DESCRIPTION OF THE TASK => Using the material below, repeat exactly the lines from the one with "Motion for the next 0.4" through the one with "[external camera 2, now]", ends included, without any images.

::::

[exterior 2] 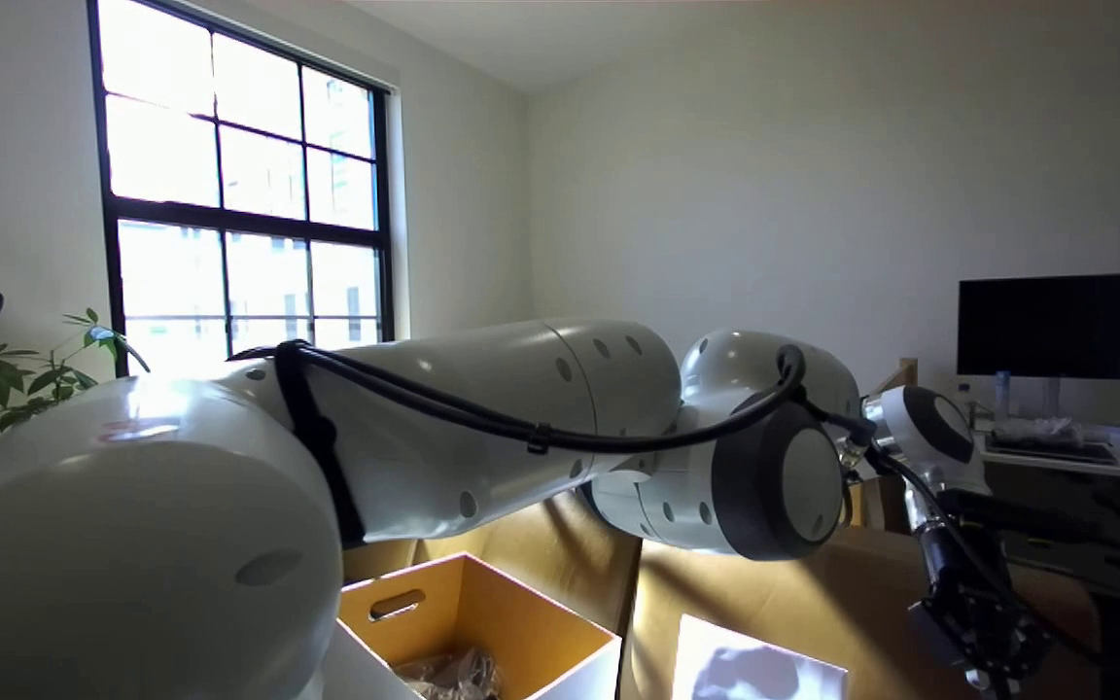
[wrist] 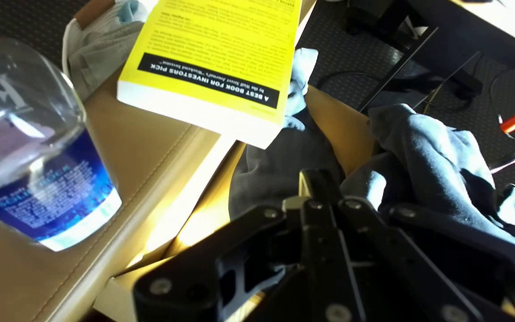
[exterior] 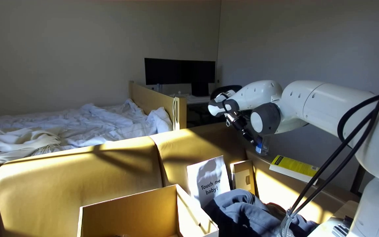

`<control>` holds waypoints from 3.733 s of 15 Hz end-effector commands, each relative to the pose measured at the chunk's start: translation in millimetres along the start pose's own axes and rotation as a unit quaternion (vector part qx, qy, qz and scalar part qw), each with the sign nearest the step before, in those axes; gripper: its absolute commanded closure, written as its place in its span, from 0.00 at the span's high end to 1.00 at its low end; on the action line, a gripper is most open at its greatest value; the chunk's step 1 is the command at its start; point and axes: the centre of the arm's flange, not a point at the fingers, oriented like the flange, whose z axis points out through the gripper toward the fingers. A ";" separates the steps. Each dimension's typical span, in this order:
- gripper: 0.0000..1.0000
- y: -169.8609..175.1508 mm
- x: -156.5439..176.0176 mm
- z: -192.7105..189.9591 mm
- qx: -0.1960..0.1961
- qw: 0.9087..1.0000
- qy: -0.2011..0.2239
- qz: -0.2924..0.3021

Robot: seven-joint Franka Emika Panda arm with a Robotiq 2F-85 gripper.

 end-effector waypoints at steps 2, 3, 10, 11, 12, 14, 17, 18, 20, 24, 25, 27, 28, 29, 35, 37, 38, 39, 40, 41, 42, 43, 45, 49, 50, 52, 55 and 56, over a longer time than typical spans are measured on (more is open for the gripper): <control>0.00 -24.8 -7.0 55.8 -0.022 0.999 -0.045 -0.004; 0.00 -25.9 -17.4 62.3 -0.034 0.997 -0.074 -0.017; 0.00 -22.7 -41.0 60.6 -0.063 0.983 -0.154 -0.083; 0.00 -25.3 -36.2 59.8 -0.064 0.986 -0.132 -0.077; 0.00 -27.4 -30.4 60.6 -0.067 0.987 -0.125 -0.076; 0.00 -32.6 -12.3 68.3 -0.095 0.989 -0.090 -0.065; 0.00 -27.7 24.2 68.8 -0.143 0.989 -0.011 -0.043; 0.00 -28.1 32.8 64.2 -0.140 0.989 0.017 -0.034; 0.00 -32.6 28.8 55.6 -0.116 0.991 0.054 -0.025; 0.01 19.5 45.5 19.4 -0.077 0.995 0.045 -0.037; 0.01 20.3 43.4 15.7 -0.076 0.995 0.057 -0.037; 0.01 20.6 42.3 8.2 -0.081 0.993 0.074 -0.037; 0.00 20.1 42.7 5.5 -0.084 0.993 0.078 -0.037; 0.00 13.2 41.8 19.8 -0.081 0.994 0.057 -0.043; 0.00 -27.6 35.1 53.0 -0.013 0.993 -0.007 -0.120; 0.00 -28.5 46.4 66.4 0.006 0.992 -0.027 -0.127; 0.00 -31.3 49.1 71.7 0.022 0.990 -0.038 -0.135; 0.00 -33.7 48.8 78.5 0.032 0.989 -0.048 -0.137; 0.00 -33.8 47.1 82.8 0.044 0.988 -0.058 -0.136; 0.00 -34.5 38.7 82.1 0.052 0.988 -0.063 -0.134; 0.00 -35.5 30.0 79.0 0.054 0.988 -0.065 -0.129; 0.00 -39.7 17.3 72.1 0.053 0.988 -0.068 -0.130; 0.00 -52.8 -4.4 59.9 0.050 0.984 -0.088 -0.150; 0.00 -64.9 -30.8 43.3 0.059 0.958 -0.167 -0.225; 0.00 -65.4 -30.2 40.5 0.063 0.951 -0.185 -0.242; 0.00 -55.2 -22.5 28.3 0.080 0.939 -0.207 -0.265; 0.01 -39.8 0.2 11.4 0.073 0.946 -0.186 -0.254; 0.01 -39.8 0.1 11.6 0.074 0.946 -0.187 -0.255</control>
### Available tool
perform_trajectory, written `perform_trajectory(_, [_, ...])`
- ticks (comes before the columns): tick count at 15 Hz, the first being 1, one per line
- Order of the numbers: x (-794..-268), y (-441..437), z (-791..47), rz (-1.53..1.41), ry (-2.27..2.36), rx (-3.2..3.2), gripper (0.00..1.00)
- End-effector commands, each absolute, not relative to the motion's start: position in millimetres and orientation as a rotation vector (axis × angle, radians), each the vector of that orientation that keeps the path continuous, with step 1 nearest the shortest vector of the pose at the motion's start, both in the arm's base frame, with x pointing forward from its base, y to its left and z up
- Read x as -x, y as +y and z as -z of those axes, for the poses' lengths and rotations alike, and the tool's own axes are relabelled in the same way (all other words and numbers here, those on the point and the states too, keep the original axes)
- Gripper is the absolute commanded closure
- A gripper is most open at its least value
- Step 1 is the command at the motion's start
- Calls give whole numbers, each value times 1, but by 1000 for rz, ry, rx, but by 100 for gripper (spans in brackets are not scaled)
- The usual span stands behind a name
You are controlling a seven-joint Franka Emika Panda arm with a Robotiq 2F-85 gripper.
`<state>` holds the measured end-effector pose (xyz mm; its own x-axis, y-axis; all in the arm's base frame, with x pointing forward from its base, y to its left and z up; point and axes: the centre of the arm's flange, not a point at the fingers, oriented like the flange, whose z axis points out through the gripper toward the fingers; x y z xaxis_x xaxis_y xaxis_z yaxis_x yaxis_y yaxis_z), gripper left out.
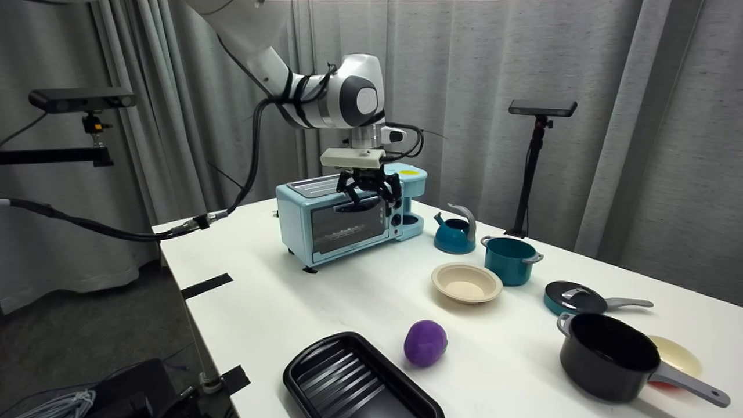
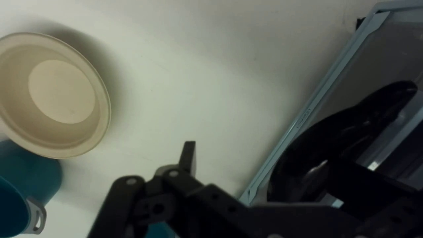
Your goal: Open the oven
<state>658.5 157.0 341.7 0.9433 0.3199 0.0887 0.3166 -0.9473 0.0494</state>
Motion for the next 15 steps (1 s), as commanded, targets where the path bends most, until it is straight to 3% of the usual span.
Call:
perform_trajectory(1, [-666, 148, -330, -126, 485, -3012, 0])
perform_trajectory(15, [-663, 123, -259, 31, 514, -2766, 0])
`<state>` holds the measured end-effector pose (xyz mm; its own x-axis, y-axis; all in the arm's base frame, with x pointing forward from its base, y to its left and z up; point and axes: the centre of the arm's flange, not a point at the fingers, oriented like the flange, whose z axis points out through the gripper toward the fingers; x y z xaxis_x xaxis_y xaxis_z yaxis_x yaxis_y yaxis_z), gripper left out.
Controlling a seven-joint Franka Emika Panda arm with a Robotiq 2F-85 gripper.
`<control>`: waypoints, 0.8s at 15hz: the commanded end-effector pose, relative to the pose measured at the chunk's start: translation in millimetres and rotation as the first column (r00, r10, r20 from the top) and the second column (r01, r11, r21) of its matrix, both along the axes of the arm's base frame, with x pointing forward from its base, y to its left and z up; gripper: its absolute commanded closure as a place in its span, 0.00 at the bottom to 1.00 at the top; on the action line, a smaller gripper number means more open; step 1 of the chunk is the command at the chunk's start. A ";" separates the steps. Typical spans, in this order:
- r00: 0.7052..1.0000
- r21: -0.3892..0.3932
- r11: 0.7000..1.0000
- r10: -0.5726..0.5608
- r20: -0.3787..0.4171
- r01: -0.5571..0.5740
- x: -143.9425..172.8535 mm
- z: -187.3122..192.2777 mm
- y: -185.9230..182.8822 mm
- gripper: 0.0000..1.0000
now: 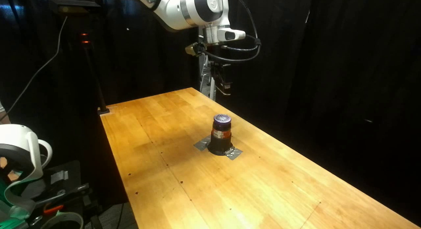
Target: Put the elastic around the bottle
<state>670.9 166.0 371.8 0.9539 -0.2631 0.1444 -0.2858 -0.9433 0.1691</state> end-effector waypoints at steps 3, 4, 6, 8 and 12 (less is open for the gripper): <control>0.999 0.052 0.998 -0.032 -0.035 0.034 36.2 -31.3 -15.0 0.00; 0.998 0.048 0.998 -0.039 -0.046 0.041 35.3 -40.2 -20.4 0.00; 0.996 0.048 0.997 -0.048 -0.069 0.052 34.4 -56.1 -28.5 0.00; 0.995 0.058 0.997 -0.052 -0.087 0.057 33.3 -70.1 -33.8 0.00; 0.997 0.059 0.997 -0.035 -0.062 0.039 32.8 -87.1 -36.3 0.00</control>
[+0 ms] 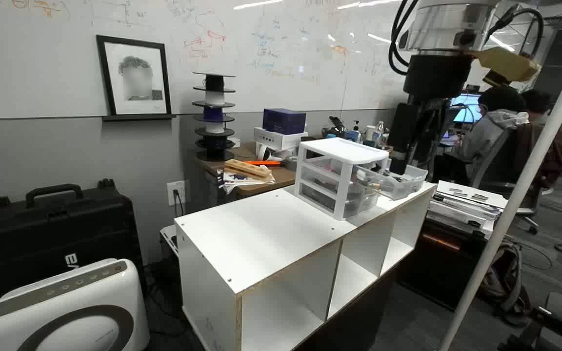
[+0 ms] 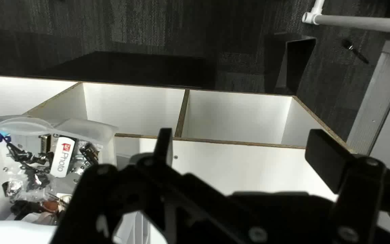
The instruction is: Put the objects in the top drawer of the cabinet and close it
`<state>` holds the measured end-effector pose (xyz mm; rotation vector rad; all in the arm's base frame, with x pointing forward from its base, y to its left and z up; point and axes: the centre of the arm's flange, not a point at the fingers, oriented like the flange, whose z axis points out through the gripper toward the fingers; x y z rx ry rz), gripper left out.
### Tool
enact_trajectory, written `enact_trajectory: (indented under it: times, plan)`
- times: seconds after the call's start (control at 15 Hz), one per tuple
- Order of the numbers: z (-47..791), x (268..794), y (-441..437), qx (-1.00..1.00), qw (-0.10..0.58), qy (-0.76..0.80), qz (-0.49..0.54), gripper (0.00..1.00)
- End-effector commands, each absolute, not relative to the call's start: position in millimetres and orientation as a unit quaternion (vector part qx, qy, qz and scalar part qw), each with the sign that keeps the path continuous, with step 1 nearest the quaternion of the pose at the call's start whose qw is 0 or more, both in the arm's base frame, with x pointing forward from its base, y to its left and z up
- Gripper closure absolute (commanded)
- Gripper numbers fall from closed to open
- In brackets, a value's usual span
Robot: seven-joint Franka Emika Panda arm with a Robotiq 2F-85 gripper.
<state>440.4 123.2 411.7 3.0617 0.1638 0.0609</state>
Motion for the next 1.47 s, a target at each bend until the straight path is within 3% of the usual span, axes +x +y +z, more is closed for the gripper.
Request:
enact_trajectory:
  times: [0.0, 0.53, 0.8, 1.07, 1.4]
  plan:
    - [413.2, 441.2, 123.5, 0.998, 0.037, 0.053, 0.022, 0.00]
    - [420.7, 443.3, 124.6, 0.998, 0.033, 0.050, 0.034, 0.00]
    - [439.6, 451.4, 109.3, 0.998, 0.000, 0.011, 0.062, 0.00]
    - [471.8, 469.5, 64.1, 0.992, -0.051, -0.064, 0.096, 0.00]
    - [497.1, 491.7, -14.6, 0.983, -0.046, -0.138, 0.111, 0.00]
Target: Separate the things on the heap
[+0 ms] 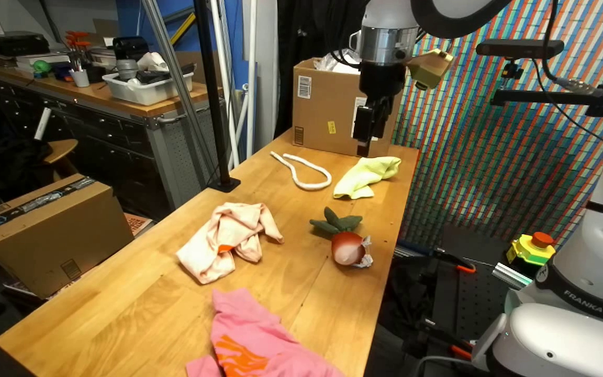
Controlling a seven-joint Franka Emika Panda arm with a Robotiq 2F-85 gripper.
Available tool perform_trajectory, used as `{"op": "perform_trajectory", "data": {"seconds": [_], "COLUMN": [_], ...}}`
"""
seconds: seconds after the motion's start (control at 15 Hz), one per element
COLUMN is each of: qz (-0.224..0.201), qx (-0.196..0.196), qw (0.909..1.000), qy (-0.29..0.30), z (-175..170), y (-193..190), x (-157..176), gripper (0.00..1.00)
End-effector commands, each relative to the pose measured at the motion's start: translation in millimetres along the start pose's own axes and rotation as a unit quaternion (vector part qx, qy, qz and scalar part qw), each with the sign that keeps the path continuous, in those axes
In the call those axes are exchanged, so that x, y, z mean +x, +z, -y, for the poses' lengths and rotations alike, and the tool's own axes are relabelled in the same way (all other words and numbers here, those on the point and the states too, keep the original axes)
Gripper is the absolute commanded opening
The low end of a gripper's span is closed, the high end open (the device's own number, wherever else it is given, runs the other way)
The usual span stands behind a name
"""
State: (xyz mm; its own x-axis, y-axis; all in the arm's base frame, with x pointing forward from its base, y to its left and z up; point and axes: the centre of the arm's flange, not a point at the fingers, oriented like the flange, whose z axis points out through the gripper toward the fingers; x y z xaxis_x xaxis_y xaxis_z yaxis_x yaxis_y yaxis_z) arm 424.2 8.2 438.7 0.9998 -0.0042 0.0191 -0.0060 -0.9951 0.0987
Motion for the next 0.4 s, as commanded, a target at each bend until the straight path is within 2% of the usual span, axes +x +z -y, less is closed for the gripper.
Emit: {"op": "perform_trajectory", "data": {"seconds": [0.0, 0.07, 0.13, 0.33], "qz": [-0.071, -0.079, -0.047, -0.059], "qx": [0.025, 0.028, 0.012, 0.016], "qw": [0.9971, 0.9965, 0.9988, 0.9982], "qy": [-0.007, -0.010, -0.002, -0.004], "z": [-13.2, -15.1, -8.0, -10.7], "y": [-5.5, -5.5, -4.9, -4.4], "x": [-24.6, -27.6, -9.9, -17.9], "gripper": [1.00, 1.00, 1.00, 1.00]}}
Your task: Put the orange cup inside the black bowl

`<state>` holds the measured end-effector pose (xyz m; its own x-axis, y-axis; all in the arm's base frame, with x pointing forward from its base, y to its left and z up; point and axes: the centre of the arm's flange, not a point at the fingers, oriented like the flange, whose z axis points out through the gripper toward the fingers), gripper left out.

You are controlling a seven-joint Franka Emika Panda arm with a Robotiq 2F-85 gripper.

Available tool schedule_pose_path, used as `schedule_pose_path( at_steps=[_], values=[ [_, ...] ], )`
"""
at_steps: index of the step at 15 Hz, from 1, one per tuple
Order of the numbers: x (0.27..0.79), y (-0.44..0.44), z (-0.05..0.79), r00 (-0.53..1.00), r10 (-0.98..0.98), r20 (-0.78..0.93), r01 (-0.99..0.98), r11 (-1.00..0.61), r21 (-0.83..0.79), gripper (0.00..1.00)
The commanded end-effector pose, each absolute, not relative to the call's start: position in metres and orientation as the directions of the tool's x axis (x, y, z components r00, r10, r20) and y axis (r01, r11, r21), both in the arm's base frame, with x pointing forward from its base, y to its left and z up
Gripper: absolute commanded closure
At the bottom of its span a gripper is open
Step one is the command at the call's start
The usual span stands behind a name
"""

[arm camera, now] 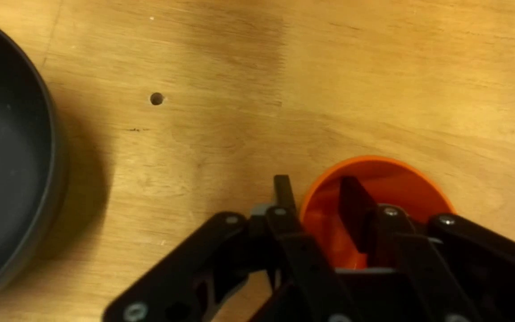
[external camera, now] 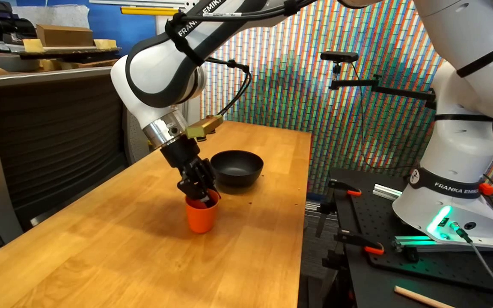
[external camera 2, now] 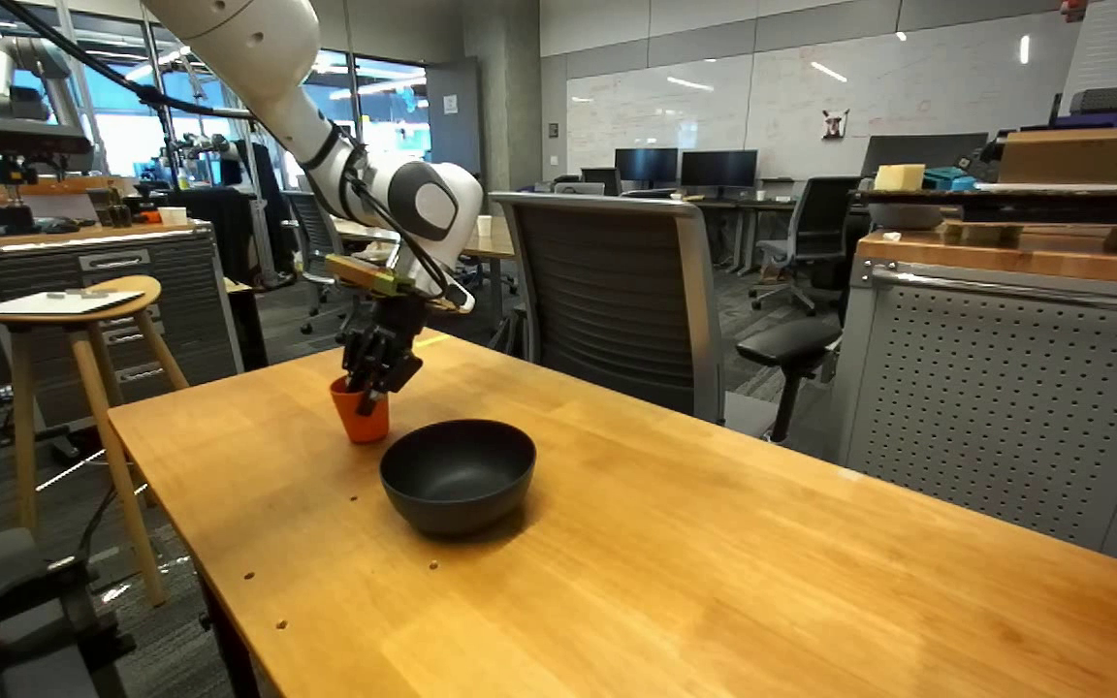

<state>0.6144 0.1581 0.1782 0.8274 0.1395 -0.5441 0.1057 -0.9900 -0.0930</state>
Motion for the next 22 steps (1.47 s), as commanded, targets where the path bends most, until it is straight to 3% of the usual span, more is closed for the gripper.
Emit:
schedule_pose_path(
  at_steps=[1,2,9,12,16,22],
  values=[
    [0.615,0.160,0.182,0.835,0.134,-0.533,0.108,-0.991,-0.080,0.96],
    [0.615,0.159,0.181,0.835,0.134,-0.534,0.108,-0.991,-0.080,1.00],
    [0.617,0.116,0.238,0.867,0.080,-0.492,0.089,-0.996,-0.005,0.98],
    [0.620,0.069,0.293,0.912,-0.043,-0.409,-0.008,-0.996,0.088,0.98],
    [0.611,0.002,0.346,0.910,-0.200,-0.364,-0.176,-0.980,0.098,0.98],
    [0.593,-0.058,0.303,0.814,-0.303,-0.496,-0.310,-0.948,0.071,0.98]
  ],
)
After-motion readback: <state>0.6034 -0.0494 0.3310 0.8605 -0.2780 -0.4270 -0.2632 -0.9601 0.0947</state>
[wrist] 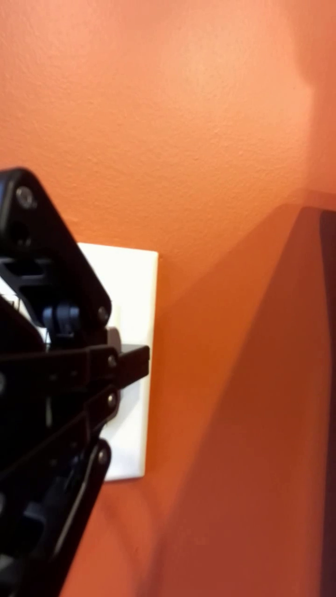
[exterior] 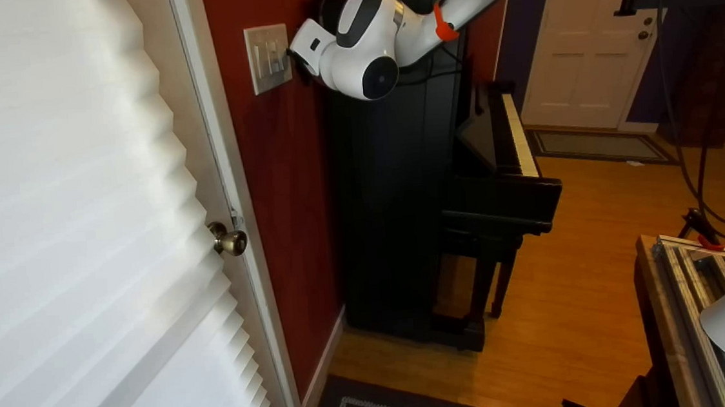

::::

EXPECTED ANSWER =>
Motion for the next 0.4 s, as commanded, a target at each bend until the straight path is within 2% of the usual span, axes +x +z -y, less is closed for the gripper.
Emit: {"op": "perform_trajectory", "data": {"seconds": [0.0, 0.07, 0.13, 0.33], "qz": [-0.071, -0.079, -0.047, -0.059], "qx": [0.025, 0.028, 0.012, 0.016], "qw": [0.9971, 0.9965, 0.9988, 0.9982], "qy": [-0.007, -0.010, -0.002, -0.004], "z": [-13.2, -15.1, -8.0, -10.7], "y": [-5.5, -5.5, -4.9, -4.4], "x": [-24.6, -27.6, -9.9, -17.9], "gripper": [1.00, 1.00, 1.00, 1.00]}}
Your task: Put the orange cup inside the black bowl

`<state>` holds the measured end-effector pose (xyz m; its own x-axis, y-axis; all in the arm's base frame, with x pointing forward from its base, y to its left and z up; point and axes: the centre of the arm's flange, not a point at the fingers, oriented like the flange, whose z axis points out through the gripper toward the fingers), gripper left out.

You are controlling a seven-joint Franka Emika Panda arm with a Robotiq 2F-85 gripper.

Available tool schedule_pose_path, used as `schedule_pose_path( at_steps=[_], values=[ [_, ...] ], )`
"""
at_steps: index of the step at 15 Hz, from 1, one per tuple
Order of the numbers: x (0.27..0.79), y (-0.44..0.44), z (-0.05..0.79), r00 (-0.53..1.00), r10 (-0.98..0.98), r20 (-0.78..0.93), r01 (-0.99..0.98), r11 (-1.00..0.61), r21 (-0.83..0.79), gripper (0.00..1.00)
The commanded end-effector pose, each absolute, not relative to the call's start: position in metres and orientation as the directions of the tool's x axis (x, y, z components r00, r10, r20) and y axis (r01, r11, r21), both in the arm's base frame, with x pointing forward from its base, y to its left and z up
Gripper: absolute commanded closure
At the bottom of its span a gripper is open
Step one is the command at the call's start
The usual span stands behind a name
"""

[arm camera, now] 
[external camera, now] 
[external camera 2, now] 

The work for this exercise is now done.